These are the words that football player Antoinette “Toni” Harris lives by — and has tattooed on the right side of her body with a pigskin. It’s also exactly how she broke through barriers for women in the male-dominated sport.
On Tuesday, Harris made history by becoming the first female non-kicker to sign a letter of intent, accepting a college scholarship at Central Methodist University in Missouri. She’s just the second woman (Becca Longo, a kicker from Arizona, is set to attend Adams State in Colorado) to get recruited to play with a college at the Division II level or higher.
The free safety announced her decision on Twitter writing, “Excited to announce I have committed to CMU to further my academic & athletic career…Exited to be an eagle.”
While Tuesday’s announcement has garnered a lot of media attention, this wouldn’t be the first time Harris’ achievements have made headlines. The 5-foot-7, 164-pound student first made headlines in January 2018 when she was offered a scholarship to play football at Bethany College in Kansas. She later became a household name when she starred in Toyota’s RAVA4 Super Bowl ad on “shattering perceptions” and exceeding expectations and assumptions.
Despite being only 22, Harris’ journey has been a long, hard fought one. She began playing football at the age of six and went on to play at Redford Union High School in Michigan as a wide receiver and a cornerback. Wanting to take her career to the university level, Harris had difficulty finding a junior college that would let her play. The Detroit native was even diagnosed with ovarian cancer at 18, losing half her body weight in the process.
“My family helped me stay grounded, and my faith,” Harris said during an interview with TODAY. “I did want to give up, I thought things were over… but I said, ‘You know what? I’ve fought through everything else in my life.’”
After recovering with the help of her friends and family, Harris eventually found an opportunity with East Los Angeles College in Calif., where she has played as a free safety the last two seasons.
“A lot of coaches didn’t believe in me,” Harris told ESPN in January. “A coach told me, ‘Nobody’s ever going to play you to be at the next level.’ In the end, you’ve got to push yourself. I’m going to focus on my goals.”

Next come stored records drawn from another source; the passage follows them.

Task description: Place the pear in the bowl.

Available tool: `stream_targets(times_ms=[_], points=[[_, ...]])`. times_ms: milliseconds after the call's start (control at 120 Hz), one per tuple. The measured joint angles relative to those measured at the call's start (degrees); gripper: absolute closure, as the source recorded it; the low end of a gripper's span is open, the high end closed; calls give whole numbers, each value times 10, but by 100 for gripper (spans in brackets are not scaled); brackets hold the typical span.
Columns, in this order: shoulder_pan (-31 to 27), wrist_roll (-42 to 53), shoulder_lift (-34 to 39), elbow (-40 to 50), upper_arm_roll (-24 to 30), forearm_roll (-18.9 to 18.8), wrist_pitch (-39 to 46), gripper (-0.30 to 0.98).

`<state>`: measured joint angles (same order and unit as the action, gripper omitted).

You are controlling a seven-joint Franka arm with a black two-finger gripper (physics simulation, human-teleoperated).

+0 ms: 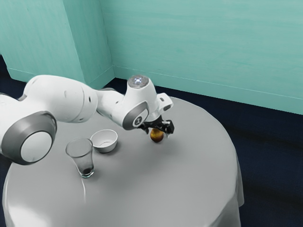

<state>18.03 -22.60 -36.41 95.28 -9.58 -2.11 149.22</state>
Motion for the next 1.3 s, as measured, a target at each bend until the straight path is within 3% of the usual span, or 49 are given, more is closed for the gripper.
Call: stream_targets(times_ms=[375, 767, 1300], points=[[-13, -19, -38, -3, -2, 0, 52, 2], [-13, -23, -42, -3, -5, 0, 78, 23], [-11, -20, -41, -3, -10, 0, 82, 35]])
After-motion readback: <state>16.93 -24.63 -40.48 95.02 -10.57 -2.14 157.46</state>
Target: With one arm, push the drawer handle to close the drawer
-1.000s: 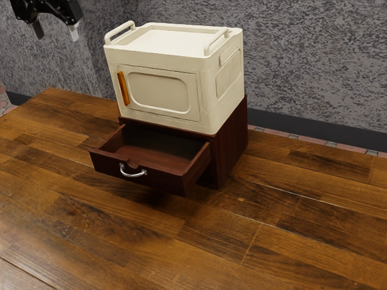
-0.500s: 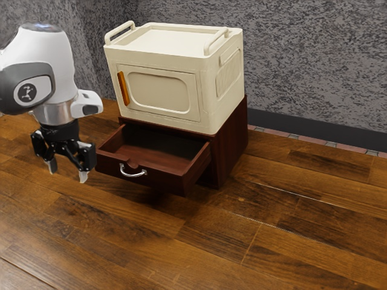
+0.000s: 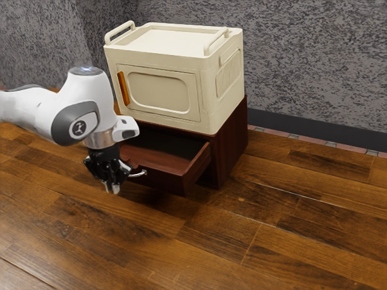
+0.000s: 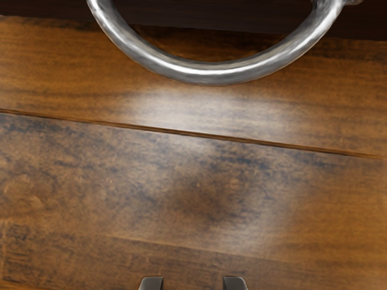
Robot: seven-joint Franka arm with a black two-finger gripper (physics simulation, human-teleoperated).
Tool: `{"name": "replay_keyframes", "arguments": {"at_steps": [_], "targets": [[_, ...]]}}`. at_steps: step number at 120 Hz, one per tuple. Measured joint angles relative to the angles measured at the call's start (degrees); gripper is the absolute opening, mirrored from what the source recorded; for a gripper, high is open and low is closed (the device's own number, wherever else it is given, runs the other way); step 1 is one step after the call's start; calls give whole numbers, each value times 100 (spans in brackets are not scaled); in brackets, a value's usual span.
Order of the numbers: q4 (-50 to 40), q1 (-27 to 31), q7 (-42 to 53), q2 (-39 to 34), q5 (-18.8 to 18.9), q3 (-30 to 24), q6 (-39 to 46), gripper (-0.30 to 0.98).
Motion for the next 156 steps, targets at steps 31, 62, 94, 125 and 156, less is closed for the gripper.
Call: {"name": "replay_keyframes", "arguments": {"at_steps": [31,62,94,125,156], "targets": [[405,-74,96,703,59,-6,573,-8],[726,-103,224,977,75,8,702,-9],[997,-9,431,1112,133,19,735,-9],[1213,35,598,1376,531,31,864,-11],[1400,94,852,1640,635,47,1331,-10]]}}
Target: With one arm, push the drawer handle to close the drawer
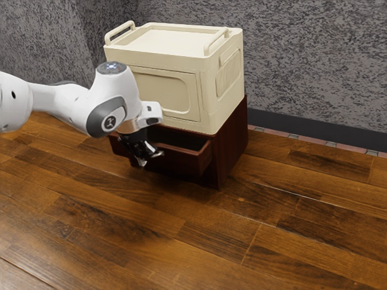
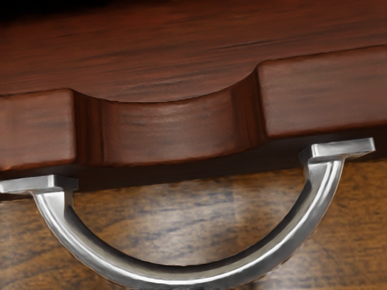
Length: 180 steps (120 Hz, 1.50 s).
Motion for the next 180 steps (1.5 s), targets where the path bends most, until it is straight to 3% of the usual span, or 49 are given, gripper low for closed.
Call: {"name": "replay_keyframes", "arguments": {"at_steps": [40,97,115,121,138,157,180], "targets": [[300,39,415,353,51,2,550,-10],[884,-6,762,836,156,2,711,-9],[1002,-9,793,952,157,12,713,-20],[958,-9,848,855,41,5,634,-1],[326,10,792,-48,-26,-113,218,-7],[-249,66,567,-1067,-233,-498,-610,25],[-249,-342,281,-1349,-473,-544,-1649,51]]}}
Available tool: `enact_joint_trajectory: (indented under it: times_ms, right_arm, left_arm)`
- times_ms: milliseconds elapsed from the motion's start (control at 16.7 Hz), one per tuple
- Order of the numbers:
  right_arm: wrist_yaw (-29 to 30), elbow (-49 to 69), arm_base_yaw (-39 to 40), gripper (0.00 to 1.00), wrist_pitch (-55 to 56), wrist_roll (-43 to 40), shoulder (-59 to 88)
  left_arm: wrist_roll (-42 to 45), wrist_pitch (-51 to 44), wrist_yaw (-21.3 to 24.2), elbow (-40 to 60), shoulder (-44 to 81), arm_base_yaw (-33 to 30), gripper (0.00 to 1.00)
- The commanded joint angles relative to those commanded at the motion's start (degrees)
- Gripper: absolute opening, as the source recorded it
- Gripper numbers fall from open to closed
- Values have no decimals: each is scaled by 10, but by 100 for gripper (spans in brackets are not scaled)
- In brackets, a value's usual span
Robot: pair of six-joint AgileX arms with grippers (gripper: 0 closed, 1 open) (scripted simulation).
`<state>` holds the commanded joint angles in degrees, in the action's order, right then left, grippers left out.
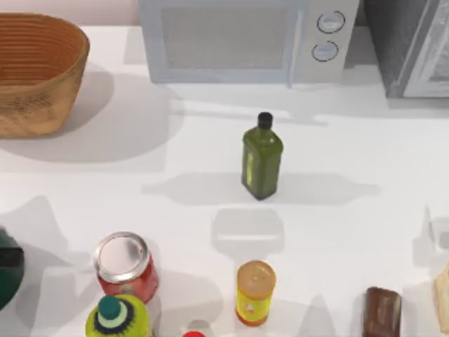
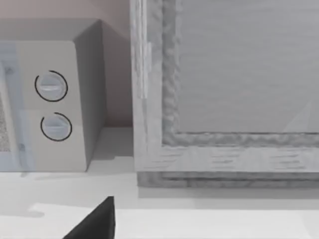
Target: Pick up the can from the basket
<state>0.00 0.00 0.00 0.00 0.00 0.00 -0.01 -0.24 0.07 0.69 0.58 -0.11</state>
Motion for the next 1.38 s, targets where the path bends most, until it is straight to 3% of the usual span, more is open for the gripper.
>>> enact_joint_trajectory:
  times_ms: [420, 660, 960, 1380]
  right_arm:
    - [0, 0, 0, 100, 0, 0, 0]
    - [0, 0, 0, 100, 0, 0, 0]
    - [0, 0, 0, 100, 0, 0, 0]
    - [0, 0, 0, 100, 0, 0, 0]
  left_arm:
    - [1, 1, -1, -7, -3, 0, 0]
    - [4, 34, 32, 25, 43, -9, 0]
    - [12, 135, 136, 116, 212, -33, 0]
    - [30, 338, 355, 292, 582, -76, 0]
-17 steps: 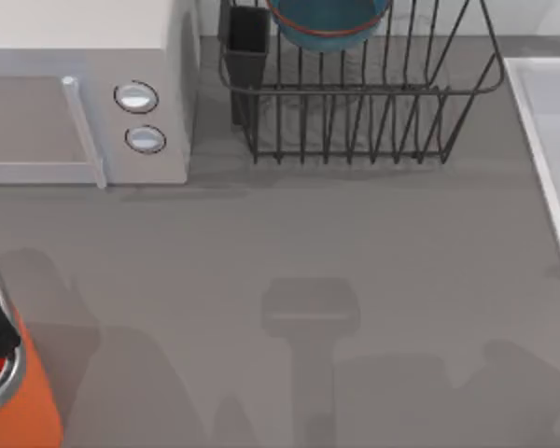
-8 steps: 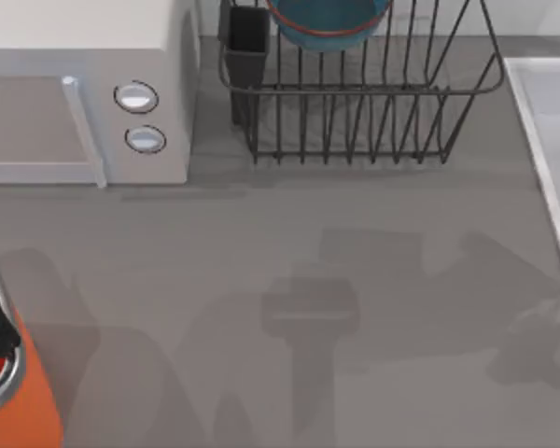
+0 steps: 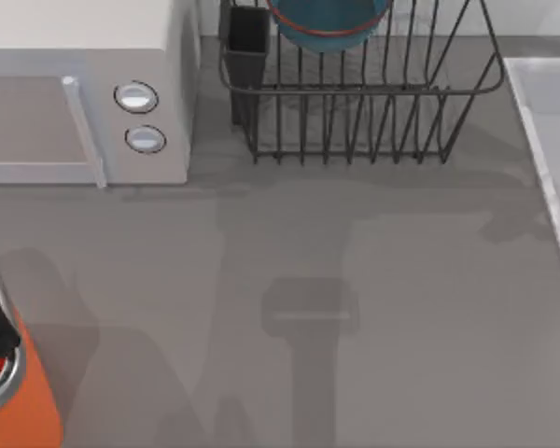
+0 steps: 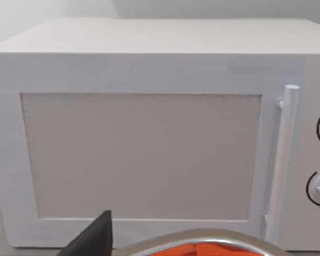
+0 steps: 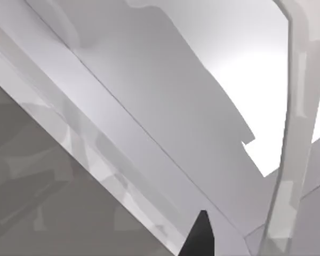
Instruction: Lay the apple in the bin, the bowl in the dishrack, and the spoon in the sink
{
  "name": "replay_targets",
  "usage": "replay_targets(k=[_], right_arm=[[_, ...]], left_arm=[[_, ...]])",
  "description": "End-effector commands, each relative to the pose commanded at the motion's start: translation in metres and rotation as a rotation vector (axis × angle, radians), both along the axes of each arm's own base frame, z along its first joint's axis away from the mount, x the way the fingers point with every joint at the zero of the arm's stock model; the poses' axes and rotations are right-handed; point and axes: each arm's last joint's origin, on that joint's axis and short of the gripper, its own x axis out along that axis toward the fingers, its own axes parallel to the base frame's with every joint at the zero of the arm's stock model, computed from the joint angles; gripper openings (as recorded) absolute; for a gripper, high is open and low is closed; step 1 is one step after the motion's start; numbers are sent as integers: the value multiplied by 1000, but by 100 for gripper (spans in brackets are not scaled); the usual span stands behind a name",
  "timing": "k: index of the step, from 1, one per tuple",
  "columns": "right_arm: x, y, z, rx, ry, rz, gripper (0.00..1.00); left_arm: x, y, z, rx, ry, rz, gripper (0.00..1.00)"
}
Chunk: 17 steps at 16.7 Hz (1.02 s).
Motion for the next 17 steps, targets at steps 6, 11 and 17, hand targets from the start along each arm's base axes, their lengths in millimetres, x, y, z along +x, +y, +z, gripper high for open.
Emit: replay_targets(k=[6, 11, 17], right_arm=[[34, -8, -36, 0, -4, 15, 0], [38, -10, -46, 1, 4, 18, 0], [40, -8, -52, 3, 12, 19, 0]], left_arm=[[0, 0, 0, 0, 0, 0, 100], [0, 0, 0, 0, 0, 0, 100], [0, 0, 0, 0, 0, 0, 100]])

She added, “I think my biggest pet peeve is people telling me that I can’t, so I have to prove them wrong.”
However, Harris doesn’t plan to stop her football career at the college level. The determined athlete eventually plans to tackle new territory for women with the NFL’s Seattle Seahawks.
“The NFL is the dream,” Harris told espnW. “I’m going to be working toward that until the death of me. Whether I go drafted or undrafted, I’m pretty sure I’m going to keep my faith and God is going to take me there.”